* **Stored data**
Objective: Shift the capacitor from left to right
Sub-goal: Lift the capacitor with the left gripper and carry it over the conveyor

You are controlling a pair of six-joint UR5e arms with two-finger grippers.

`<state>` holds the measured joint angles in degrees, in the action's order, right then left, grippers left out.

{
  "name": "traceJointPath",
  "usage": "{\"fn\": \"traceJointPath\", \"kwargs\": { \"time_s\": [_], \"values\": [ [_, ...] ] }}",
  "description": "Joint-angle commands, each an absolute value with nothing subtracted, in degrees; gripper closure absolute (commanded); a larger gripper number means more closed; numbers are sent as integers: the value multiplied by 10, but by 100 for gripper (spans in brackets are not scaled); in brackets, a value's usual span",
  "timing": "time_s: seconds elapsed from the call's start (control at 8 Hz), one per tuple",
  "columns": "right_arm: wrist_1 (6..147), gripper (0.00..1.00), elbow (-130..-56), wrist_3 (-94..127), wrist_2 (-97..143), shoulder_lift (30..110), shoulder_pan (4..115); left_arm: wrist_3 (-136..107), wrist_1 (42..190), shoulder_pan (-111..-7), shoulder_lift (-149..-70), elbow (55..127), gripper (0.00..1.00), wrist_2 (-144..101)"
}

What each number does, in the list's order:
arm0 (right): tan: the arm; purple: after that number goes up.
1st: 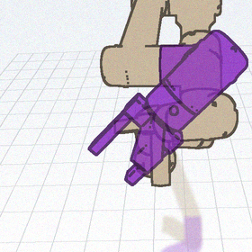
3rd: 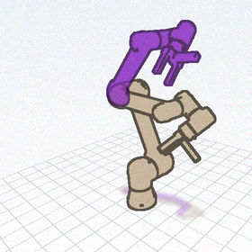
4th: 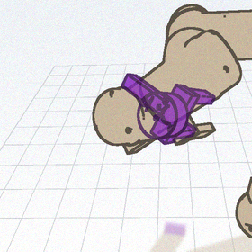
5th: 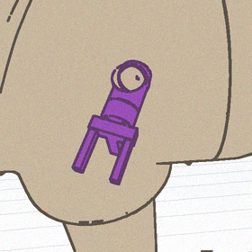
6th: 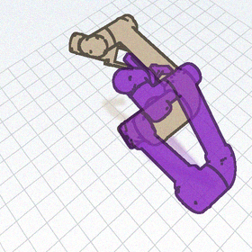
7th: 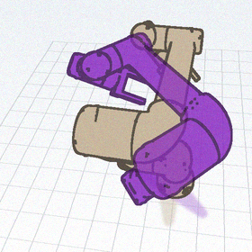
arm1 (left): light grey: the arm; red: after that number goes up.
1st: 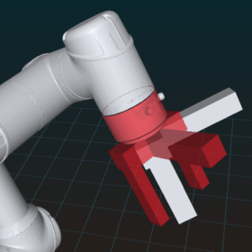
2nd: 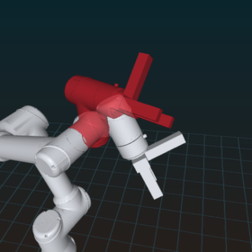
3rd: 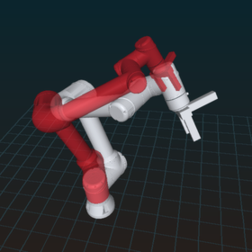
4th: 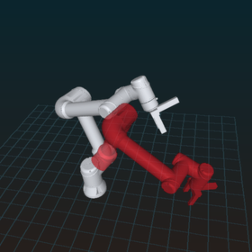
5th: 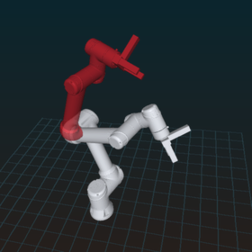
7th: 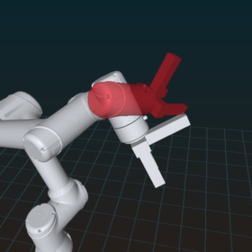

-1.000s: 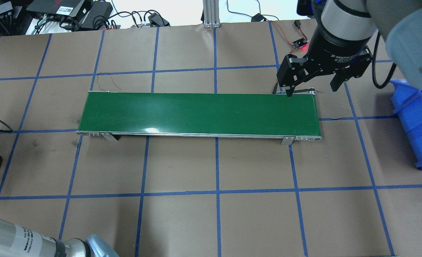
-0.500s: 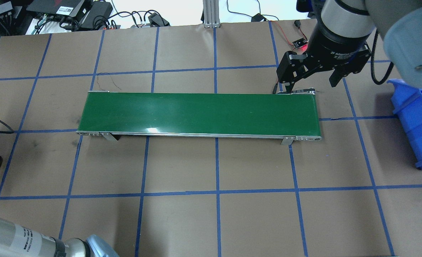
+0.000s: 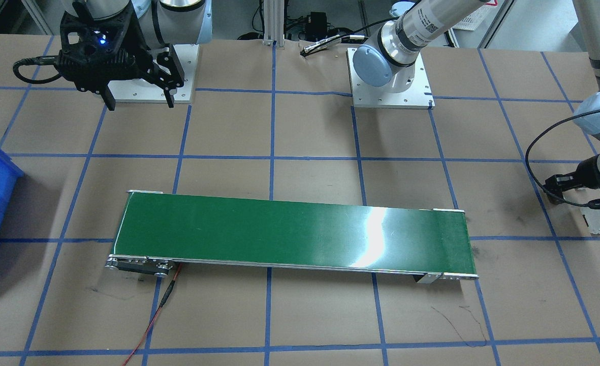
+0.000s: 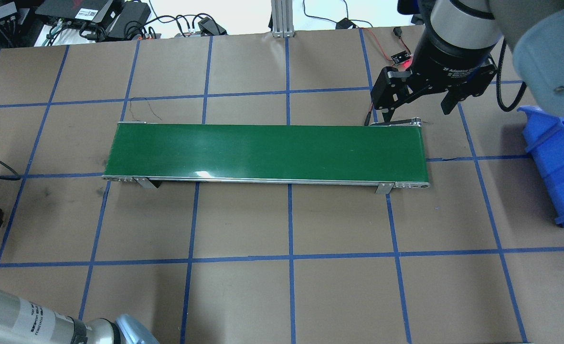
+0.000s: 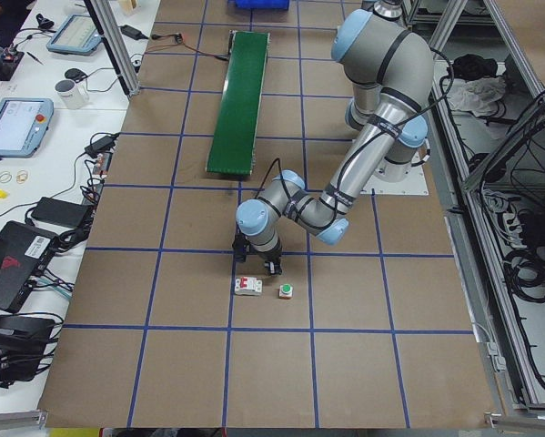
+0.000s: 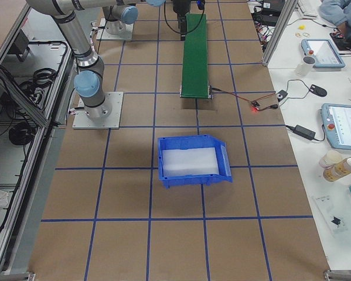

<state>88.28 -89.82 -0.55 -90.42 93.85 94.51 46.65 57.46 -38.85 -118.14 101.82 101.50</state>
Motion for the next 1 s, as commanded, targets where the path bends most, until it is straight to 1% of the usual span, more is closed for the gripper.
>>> {"fn": "traceJointPath", "kwargs": {
  "time_s": [0.0,0.12,0.25,0.5,0.62,0.75,0.88],
  "values": [
    [880,0,-898,-8,-905,938,940,469,572,-388,-1183,1018,62,992],
    [875,0,-900,-5,-904,939,935,473,571,-388,-1182,1018,100,989],
    [875,0,-900,-6,-904,939,931,474,570,-388,-1181,1017,100,989],
    [875,0,-900,-6,-901,938,931,473,581,-398,-1149,1017,100,991],
    [875,0,-900,-7,-901,938,931,466,621,-418,-1106,1017,100,990],
    [875,0,-900,-6,-901,937,932,461,669,-459,-1046,1017,100,986],
    [873,0,-900,-5,-902,938,932,447,686,-511,-996,1017,100,984]
  ]
}}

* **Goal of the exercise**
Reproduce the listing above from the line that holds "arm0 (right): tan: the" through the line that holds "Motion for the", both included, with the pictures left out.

* **Answer space**
arm0 (right): tan: the arm; purple: after that number goes up.
1st: 
3rd: 
4th: 
5th: 
6th: 
7th: 
arm1 (left): light grey: the arm; red: after that number goes up.
1st: 
2nd: 
3rd: 
4th: 
5th: 
7th: 

-1.000s: 
-0.500s: 
+0.000s: 
+0.000s: 
+0.000s: 
+0.000s: 

<state>88.28 -89.82 -0.55 -90.42 93.85 94.51 46.65 57.46 -38.85 -118.14 101.82 101.50</state>
Motion for the next 1 s, as commanded, targets where the path bends most, until it is straight to 1% of the usual span, more is closed for the gripper.

No additional output will be produced.